▶ [WHAT THE TASK REQUIRES]:
Wherever a picture appears, leave it out, and transcribe the rest of the records exactly.

──────── EXTRACTED ENTRIES

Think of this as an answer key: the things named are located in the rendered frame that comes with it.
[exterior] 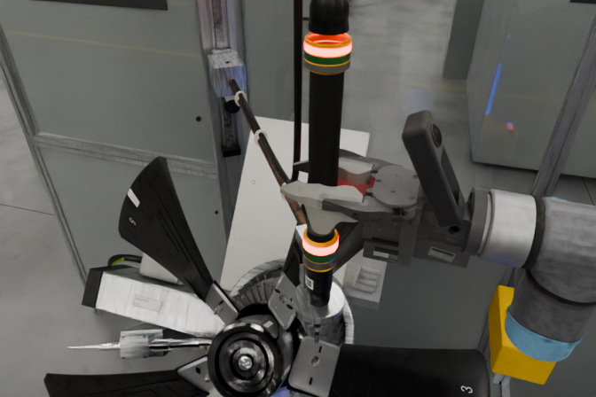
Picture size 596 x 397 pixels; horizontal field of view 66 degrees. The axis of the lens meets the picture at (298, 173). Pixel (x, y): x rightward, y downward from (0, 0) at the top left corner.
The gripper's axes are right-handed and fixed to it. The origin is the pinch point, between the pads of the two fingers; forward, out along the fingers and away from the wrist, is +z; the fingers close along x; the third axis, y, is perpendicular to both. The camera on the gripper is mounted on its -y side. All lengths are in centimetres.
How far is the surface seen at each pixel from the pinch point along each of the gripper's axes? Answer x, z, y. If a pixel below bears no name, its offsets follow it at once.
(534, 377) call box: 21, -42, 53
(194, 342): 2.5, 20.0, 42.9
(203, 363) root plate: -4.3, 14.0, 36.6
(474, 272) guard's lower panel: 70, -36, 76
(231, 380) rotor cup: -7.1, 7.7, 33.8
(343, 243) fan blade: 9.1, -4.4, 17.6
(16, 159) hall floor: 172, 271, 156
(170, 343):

────────────────

▶ [SOLUTION FOR THIS PROBLEM]:
Think of this as an answer key: the things named are located in the rendered frame that comes with it.
[exterior] 
Picture size 596 x 397 pixels; horizontal field of view 66 degrees. The axis of the lens meets the picture at (298, 173). Pixel (x, y): x rightward, y downward from (0, 0) at the top left corner.
The gripper's axes are right-handed and fixed to it. The origin is the pinch point, between the pads of the two fingers; forward, out along the fingers and away from the wrist, is +z; the fingers close along x; the third axis, y, is perpendicular to both. The camera on the gripper is mounted on its -y side. All lengths are in centimetres.
How far is the surface seen at each pixel from the pinch point along each of the gripper's axes? Answer x, z, y. If a pixel below bears no name, its offsets follow it at once.
(534, 377) call box: 21, -42, 53
(194, 342): 2.5, 20.0, 42.9
(203, 363) root plate: -4.3, 14.0, 36.6
(474, 272) guard's lower panel: 70, -36, 76
(231, 380) rotor cup: -7.1, 7.7, 33.8
(343, 243) fan blade: 9.1, -4.4, 17.6
(16, 159) hall floor: 172, 271, 156
(170, 343):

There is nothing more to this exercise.